Le contenu suivant a été fourni par des partenaires externes. Nous ne pouvons ainsi pas garantir son accessibilité à tous les utilisateurs.

L'état d'urgence a été décrété lundi dans le sud-est du Pérou, après des heurts entre manifestants et forces de l'ordre qui ont fait deux tués et des blessés. Ces affrontements sont intervenus au 8e jour d'un mouvement déclenché contre le groupe zougois Xstrata, accusé de polluer des cours d'eau en exploitant une mine de cuivre.

Les manifestations ont provoqué lundi "la mort de deux civils, 50 personnes ont été blessées dont 30 policiers, et le procureur de la province d'Espinar, Hector Herrera, a été séquestré", a indiqué le ministre de l'Intérieur Wilver Calle.

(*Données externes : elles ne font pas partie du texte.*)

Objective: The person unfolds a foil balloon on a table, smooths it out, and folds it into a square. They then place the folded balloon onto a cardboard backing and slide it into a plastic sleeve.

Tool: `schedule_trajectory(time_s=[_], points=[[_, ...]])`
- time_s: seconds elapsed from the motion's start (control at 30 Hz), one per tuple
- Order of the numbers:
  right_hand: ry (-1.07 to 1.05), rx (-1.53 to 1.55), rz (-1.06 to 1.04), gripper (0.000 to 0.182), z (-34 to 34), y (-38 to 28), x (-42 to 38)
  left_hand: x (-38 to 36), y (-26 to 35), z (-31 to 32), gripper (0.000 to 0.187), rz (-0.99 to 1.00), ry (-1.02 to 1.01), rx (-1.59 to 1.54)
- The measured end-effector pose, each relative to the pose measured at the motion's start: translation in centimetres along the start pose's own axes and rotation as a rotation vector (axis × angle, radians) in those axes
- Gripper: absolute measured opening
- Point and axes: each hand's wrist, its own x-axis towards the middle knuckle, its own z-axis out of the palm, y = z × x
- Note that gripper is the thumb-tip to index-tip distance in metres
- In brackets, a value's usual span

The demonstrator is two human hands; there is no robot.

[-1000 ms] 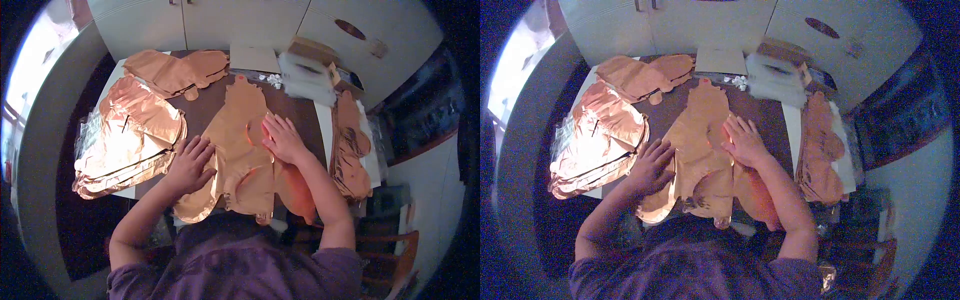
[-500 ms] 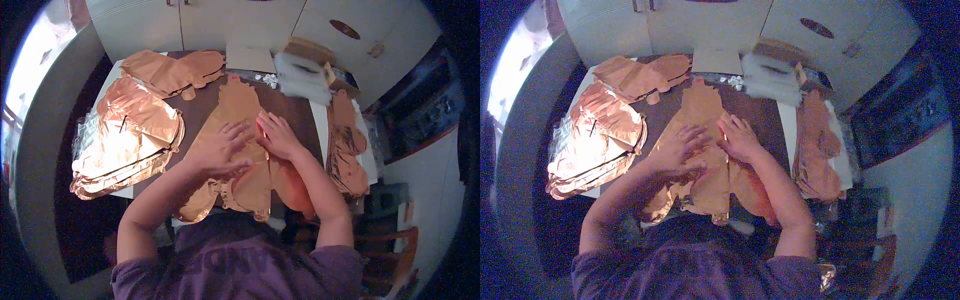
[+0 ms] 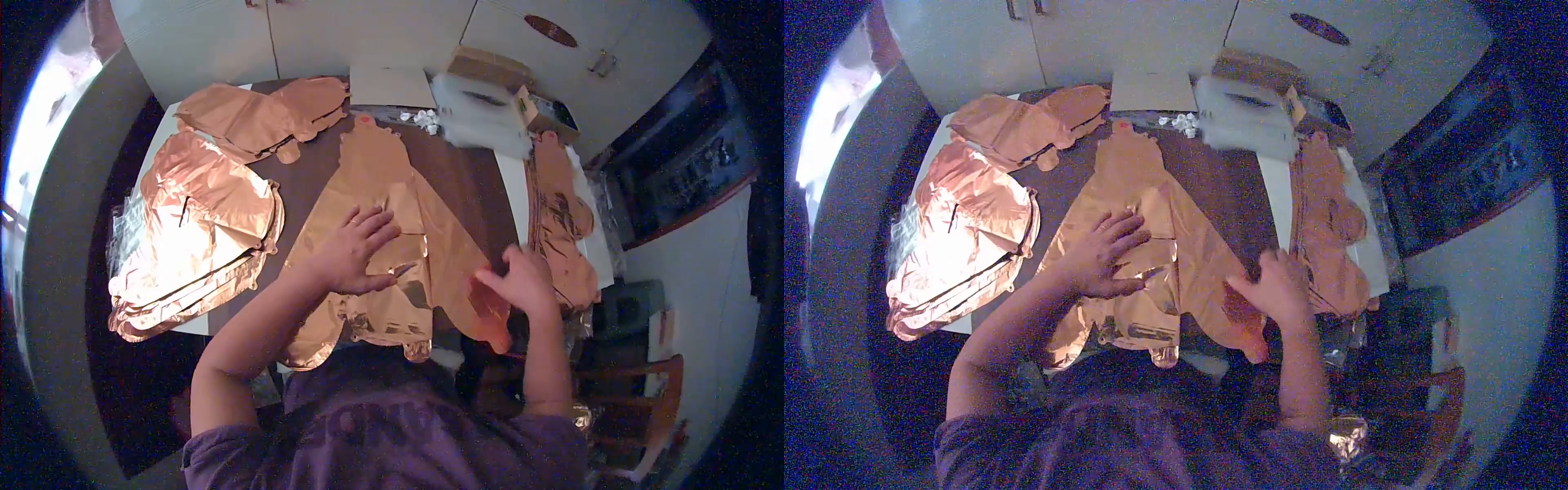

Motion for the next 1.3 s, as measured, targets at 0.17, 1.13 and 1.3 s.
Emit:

Il a précisé que les manifestants étaient arrivés près de la mine Xstrata à bord de 10 véhicules, avant de lancer des pierres et de placer des troncs d'arbres sur la route qui relie la capitale régionale Cuzco à la mine.

Procureur libéré

Les heurts sont intervenus quand les forces de l'ordre ont voulu disperser les centaines de manifestants qui bloquaient la route. La police a fait usage de gaz lacrymogène.

Le procureur Hector Herrera, "qui a été retenu par les manifestants, a été remis en liberté pendant la nuit et est arrivé en bonne santé dans une station de police", a indiqué à la radio RPP la présidente des procureurs de Cuzco, Elizabeth Ortiz.

L'état d'urgence suspend pendant 30 jours les garanties constitutionnelles concernant la liberté et la sécurité des personnes, ainsi que la liberté de réunion et de circulation dans le territoire, selon le décret annoncé par le Premier ministre péruvien Oscar Valdes.